The place hasn’t changed since the last time we were here. Still the same old smoke filled bar with good southern rock on a juke box. It’s a little crowded but not too bad. I find myself bobbing along with one of my fa
vorite songs as we look around to find where we want to sit. Heath points to the back where a few empty tables sit near the pool tables. I nod my head and follow behind him. My eyes go wide when I feel the pain of an extremely hard slap on my right butt cheek. I spin around enraged ready to kill the dumbass who did it. I see a wall of muscle on a smiling bearded man and it takes me a second before the rage subsides and I find myself smiling at Brantley, a bounty hunter and old boyfriend/fling/lover whatever he was, he was one of those.
I reach up and tug on his beard. “What’s with the beard?”
“Blending in…”
Still a man of few words I see. “What are you doing here?”
He smirks. “Blending in…”
Ahhh… he’s after a skip. “You’re in Brandy and James’ territory. They ain’t gonna like that.”
He shrugs. “Then they need to find him first…”
Still a cocky bastard.
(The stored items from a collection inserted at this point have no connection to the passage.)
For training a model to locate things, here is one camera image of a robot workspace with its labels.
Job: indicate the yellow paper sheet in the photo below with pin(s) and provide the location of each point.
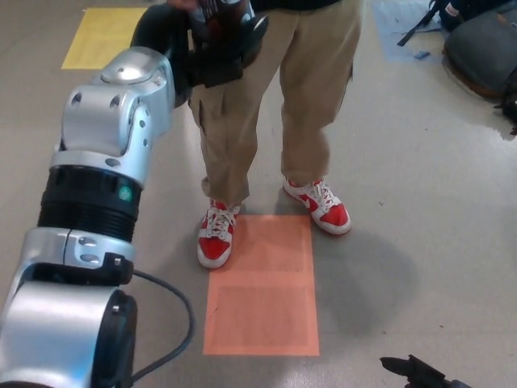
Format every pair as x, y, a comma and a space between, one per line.
101, 38

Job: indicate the person bare hand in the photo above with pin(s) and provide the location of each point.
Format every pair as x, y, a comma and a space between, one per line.
182, 3

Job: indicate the red white person's right sneaker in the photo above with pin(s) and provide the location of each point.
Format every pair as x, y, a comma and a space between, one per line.
214, 246

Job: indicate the khaki cargo trousers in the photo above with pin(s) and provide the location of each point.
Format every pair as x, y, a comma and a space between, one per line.
307, 81

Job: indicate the black bag with green mark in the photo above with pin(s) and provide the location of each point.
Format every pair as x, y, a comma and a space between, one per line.
509, 113

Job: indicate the blue paper sheet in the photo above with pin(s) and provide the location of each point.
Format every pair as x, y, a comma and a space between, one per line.
393, 24

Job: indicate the black shirt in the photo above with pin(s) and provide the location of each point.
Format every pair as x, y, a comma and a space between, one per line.
291, 1

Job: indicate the red white person's left sneaker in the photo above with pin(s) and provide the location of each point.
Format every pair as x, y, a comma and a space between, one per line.
327, 208

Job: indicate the red white person's sneaker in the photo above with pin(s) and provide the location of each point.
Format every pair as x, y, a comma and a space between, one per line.
327, 208
214, 246

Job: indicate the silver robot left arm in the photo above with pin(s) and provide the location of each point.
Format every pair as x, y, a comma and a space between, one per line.
101, 121

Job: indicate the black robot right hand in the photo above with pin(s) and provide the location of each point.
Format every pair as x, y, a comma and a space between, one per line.
420, 372

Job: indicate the orange paper sheet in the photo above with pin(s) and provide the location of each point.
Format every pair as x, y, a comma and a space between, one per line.
262, 283

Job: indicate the dark blue backpack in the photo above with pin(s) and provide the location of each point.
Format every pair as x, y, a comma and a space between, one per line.
468, 10

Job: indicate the blue tape scrap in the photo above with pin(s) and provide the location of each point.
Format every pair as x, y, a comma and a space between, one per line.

I liked that about him in the beginning but it grows old when he doesn’t offer much as far as conversation and then when he does it’s cocky as hell. Plus he doesn’t stay in one place long. He’d come through town stay a day or two then off on the road again and I’d see him a month or so later. He’s a true bounty hunter. He also only takes the big money skips so somebody around here must be worth a lot of money.
“It’s good to see you. Maybe we can have a drink in a bit,” I say as he leans over to hear what I’m saying over the juke box.
“I’ll come find you.”
I glance around and spot Heath watching me and looking at my bearded friend curious as to who he is. I look back to Brantley. “You in town long?” My eyes move to his mouth. He’s biting on the inside corner of his mouth. It’s the look he gives when he’s contemplating, thinking. When he doesn’t respond I give him a soft smile reaching up and patting his chest. “Come find me before you leave.”
He nods and I don’t look at what he’s staring at but his eyes are locked onto whoever he’s after. I turn away making my way over to where Heath is sitting. He already has a pitcher of beer and two glasses at the table.